The algorithm performs constant work for every index. No nested loops are used, so the running time is linear. The DP arrays each store one value per position, giving linear memory usage.

Test Cases

sol = Solution()

assert sol.maxSumTrionic([0, -2, -1, -3, 0, 2, -1]) == -4  # example 1
assert sol.maxSumTrionic([1, 4, 2, 7]) == 14  # example 2

assert sol.maxSumTrionic([1, 2, 1, 2]) == 6  # smallest valid shape

assert sol.maxSumTrionic([-5, -3, -6, -2]) == -16  # all negative

assert sol.maxSumTrionic([1, 5, 3, 2, 4]) == 15  # longer decreasing phase

assert sol.maxSumTrionic([1, 2, 3, 1, 2, 3]) == 12  # long first increase

assert sol.maxSumTrionic([10, 20, 5, 15]) == 50  # entire array optimal

assert sol.maxSumTrionic([-10, 100, -20, 200]) == 270  # large positive gain

assert sol.maxSumTrionic([1, 3, 2, 4, 3, 5]) == 15  # multiple candidates

assert sol.maxSumTrionic([2, 5, 1, 3, 4]) == 15  # extend final increase

Test Summary

Test Why
[0,-2,-1,-3,0,2,-1] Official example with negative answer
[1,4,2,7] Official example
[1,2,1,2] Minimum valid trionic length
[-5,-3,-6,-2] All numbers negative
[1,5,3,2,4] Longer decreasing section
[1,2,3,1,2,3] Long initial increase
[10,20,5,15] Entire array forms trionic pattern
[-10,100,-20,200] Large positive contribution after valley
[1,3,2,4,3,5] Multiple competing trionic subarrays
[2,5,1,3,4] Final increasing phase extension

Edge Cases

All Values Are Negative

A common mistake is assuming the answer must be positive and initializing the result to zero.
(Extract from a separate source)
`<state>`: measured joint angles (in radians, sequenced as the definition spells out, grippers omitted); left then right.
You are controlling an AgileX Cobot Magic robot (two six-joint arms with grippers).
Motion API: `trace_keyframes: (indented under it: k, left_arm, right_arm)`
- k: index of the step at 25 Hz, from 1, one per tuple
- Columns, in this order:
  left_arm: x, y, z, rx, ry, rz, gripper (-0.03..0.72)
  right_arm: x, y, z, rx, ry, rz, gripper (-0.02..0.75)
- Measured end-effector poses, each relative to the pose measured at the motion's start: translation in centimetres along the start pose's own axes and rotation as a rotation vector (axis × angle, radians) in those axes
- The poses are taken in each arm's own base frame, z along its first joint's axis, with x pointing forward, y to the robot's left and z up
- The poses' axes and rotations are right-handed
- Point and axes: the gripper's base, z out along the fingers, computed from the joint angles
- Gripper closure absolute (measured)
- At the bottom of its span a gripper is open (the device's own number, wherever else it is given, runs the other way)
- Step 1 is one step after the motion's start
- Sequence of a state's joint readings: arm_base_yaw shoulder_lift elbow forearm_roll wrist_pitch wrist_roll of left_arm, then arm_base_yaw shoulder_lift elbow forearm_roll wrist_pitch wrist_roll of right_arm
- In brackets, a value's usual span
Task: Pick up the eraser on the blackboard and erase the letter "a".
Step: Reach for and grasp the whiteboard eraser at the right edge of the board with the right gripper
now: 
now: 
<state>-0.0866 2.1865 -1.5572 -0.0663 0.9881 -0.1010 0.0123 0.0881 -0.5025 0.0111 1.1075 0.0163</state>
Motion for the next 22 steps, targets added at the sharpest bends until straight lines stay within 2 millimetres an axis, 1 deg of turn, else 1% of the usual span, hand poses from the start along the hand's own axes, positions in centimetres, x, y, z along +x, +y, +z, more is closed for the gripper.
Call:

In arrays containing only negative numbers, every valid trionic subarray also has a negative sum. The implementation uses a very small negative sentinel value (NEG_INF) and therefore correctly returns the largest negative trionic sum.

Equal Adjacent Values

The problem requires strict inequalities. If nums[i-1] == nums[i], that edge can belong to neither an increasing nor a decreasing segment. The transitions only occur when < or > holds, so equal values automatically break any ongoing monotonic structure.

Starting a New Phase

Another subtle bug is allowing a phase transition before the previous phase actually exists. For example, the decreasing phase must start from a valid increasing segment, and the final increasing phase must start from a valid increasing-decreasing structure. The DP transitions enforce exactly this requirement by only constructing dp2 from dp1 and only constructing dp3 from dp2.

Large Sums

The maximum possible subarray sum can be roughly:

100000 * 10^9 = 10^14

which exceeds 32-bit integer limits. The Go solution therefore stores all DP values in int64, and the Python solution naturally supports arbitrarily large integers.